━━━ Working data ━━━

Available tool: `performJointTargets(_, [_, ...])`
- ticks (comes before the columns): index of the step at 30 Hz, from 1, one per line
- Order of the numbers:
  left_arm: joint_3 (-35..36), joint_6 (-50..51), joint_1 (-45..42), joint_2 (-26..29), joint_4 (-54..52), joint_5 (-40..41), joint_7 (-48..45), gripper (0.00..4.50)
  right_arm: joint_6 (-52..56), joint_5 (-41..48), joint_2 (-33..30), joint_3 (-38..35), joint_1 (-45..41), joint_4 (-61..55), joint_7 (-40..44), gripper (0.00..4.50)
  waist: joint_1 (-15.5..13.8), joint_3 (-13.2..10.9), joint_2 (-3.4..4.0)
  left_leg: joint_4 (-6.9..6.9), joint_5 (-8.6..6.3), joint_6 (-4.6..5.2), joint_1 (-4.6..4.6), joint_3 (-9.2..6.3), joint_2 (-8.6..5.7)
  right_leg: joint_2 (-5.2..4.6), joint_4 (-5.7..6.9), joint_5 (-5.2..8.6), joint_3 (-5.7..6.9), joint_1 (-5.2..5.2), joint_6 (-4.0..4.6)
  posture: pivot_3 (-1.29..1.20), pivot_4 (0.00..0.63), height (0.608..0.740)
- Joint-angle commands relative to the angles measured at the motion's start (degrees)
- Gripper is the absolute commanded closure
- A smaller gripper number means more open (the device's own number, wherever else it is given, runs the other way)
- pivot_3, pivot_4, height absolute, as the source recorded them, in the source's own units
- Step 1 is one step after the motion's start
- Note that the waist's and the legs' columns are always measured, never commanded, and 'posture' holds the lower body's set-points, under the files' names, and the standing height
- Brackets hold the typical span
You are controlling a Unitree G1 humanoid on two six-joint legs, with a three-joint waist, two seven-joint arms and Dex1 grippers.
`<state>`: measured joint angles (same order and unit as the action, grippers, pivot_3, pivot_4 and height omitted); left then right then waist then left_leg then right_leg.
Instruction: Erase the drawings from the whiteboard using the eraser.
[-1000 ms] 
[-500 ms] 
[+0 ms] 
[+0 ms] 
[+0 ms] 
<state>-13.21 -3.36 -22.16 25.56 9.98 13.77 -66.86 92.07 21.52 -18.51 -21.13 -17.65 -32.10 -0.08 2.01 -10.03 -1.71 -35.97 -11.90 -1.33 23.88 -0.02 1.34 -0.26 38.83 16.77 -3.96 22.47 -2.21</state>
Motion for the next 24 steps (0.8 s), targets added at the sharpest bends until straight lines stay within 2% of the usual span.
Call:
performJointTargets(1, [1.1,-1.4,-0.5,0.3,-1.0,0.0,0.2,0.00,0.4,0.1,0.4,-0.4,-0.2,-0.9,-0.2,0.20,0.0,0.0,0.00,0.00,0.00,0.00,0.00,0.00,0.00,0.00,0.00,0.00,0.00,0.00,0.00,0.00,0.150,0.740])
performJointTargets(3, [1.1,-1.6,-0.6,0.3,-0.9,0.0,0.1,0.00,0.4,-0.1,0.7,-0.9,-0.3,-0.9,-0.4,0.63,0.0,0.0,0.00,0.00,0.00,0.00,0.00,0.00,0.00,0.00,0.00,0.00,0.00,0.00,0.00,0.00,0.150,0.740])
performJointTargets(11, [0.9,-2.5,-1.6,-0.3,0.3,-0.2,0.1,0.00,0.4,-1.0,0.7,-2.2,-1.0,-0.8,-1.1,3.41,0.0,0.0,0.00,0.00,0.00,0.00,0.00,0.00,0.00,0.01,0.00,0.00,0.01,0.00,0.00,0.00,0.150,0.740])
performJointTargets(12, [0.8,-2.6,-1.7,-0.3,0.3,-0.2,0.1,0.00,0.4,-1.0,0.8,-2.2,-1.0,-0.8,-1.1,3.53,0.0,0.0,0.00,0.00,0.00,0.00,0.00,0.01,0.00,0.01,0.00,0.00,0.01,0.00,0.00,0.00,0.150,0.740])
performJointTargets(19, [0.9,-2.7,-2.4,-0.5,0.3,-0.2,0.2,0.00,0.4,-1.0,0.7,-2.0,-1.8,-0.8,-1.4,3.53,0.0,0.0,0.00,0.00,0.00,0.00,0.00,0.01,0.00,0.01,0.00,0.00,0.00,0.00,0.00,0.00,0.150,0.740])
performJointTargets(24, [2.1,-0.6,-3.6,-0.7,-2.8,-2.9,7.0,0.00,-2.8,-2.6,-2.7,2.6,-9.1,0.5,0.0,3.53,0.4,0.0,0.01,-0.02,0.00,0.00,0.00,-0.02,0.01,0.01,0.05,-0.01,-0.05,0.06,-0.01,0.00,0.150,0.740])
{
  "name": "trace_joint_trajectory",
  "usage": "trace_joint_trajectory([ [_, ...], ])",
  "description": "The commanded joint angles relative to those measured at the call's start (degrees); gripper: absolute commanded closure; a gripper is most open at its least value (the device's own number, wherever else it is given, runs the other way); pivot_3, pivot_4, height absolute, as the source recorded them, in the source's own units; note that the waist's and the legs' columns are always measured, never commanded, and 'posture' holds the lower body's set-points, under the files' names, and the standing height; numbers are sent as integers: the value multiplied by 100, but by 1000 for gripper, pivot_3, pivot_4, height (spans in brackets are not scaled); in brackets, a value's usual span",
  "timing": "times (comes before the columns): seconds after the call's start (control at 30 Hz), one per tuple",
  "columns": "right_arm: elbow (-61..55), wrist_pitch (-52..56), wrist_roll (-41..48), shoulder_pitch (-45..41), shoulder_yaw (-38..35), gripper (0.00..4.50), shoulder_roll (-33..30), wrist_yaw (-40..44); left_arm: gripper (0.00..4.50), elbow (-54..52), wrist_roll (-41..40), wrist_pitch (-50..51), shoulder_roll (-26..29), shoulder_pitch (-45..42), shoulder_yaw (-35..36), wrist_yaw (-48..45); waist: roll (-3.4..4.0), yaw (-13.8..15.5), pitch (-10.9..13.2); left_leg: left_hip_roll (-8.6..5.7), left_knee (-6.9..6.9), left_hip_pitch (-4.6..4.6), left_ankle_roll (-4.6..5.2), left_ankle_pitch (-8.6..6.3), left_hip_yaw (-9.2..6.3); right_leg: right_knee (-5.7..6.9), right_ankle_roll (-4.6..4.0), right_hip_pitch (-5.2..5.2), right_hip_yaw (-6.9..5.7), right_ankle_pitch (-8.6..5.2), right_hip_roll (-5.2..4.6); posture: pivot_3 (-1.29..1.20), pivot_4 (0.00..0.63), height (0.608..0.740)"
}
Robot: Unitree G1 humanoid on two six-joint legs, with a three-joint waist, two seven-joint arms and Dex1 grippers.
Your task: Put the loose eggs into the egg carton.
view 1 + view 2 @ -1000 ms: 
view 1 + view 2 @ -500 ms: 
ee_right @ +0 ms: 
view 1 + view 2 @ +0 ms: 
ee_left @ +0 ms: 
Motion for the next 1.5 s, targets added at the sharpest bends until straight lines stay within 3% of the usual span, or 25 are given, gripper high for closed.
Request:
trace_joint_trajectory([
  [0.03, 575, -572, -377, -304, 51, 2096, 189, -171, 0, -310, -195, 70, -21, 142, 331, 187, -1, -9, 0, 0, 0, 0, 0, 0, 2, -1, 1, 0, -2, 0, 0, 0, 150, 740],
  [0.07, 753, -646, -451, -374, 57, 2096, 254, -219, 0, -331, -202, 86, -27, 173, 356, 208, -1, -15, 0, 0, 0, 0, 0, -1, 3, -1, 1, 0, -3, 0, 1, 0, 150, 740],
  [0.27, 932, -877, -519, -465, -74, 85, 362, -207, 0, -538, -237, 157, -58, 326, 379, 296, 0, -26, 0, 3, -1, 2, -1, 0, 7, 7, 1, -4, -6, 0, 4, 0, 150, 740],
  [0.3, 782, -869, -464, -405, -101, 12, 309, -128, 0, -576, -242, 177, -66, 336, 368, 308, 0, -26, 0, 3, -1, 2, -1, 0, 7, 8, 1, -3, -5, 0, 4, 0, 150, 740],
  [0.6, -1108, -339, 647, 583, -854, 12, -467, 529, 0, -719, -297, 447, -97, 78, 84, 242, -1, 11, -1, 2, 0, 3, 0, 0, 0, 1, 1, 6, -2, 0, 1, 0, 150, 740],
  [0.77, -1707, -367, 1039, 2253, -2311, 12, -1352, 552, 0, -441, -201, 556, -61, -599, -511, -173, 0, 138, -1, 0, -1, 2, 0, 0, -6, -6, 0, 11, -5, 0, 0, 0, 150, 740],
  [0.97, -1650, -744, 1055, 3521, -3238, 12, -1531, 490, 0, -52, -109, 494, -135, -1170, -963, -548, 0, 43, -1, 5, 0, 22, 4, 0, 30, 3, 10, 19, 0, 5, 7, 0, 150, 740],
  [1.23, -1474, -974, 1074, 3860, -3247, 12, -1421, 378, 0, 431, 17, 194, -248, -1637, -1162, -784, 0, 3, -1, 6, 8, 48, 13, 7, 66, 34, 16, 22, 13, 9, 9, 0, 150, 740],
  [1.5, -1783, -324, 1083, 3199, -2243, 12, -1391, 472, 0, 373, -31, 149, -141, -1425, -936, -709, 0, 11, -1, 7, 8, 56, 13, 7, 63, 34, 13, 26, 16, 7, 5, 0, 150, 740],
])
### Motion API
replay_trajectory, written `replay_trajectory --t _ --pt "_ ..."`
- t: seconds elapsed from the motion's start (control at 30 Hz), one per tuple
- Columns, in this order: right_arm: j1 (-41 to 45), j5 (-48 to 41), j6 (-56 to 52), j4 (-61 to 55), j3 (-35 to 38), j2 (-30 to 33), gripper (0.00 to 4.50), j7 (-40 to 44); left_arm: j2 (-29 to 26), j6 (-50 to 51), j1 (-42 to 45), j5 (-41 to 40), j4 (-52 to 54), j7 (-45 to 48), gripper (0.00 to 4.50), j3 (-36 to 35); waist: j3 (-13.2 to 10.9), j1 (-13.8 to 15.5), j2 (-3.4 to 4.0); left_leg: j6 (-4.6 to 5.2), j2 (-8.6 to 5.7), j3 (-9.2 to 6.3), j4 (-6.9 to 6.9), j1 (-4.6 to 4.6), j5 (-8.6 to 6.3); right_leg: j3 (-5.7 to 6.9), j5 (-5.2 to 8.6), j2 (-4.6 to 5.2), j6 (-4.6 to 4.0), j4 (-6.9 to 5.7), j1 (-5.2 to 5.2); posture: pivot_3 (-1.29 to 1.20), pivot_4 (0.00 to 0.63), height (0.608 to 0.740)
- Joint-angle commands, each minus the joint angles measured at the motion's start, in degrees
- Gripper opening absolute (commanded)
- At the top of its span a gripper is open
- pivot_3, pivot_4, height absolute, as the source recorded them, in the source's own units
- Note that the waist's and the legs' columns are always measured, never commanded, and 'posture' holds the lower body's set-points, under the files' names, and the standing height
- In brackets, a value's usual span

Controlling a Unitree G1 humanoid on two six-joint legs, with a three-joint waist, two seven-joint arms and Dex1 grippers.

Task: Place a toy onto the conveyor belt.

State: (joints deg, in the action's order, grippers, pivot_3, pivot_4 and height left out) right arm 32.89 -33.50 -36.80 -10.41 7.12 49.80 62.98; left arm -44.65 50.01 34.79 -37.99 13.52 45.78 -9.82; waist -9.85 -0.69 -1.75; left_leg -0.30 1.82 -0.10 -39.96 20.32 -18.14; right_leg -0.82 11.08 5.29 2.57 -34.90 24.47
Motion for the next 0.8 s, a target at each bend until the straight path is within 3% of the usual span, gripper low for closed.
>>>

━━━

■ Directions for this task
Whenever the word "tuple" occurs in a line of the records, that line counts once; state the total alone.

■ Response to this exercise
2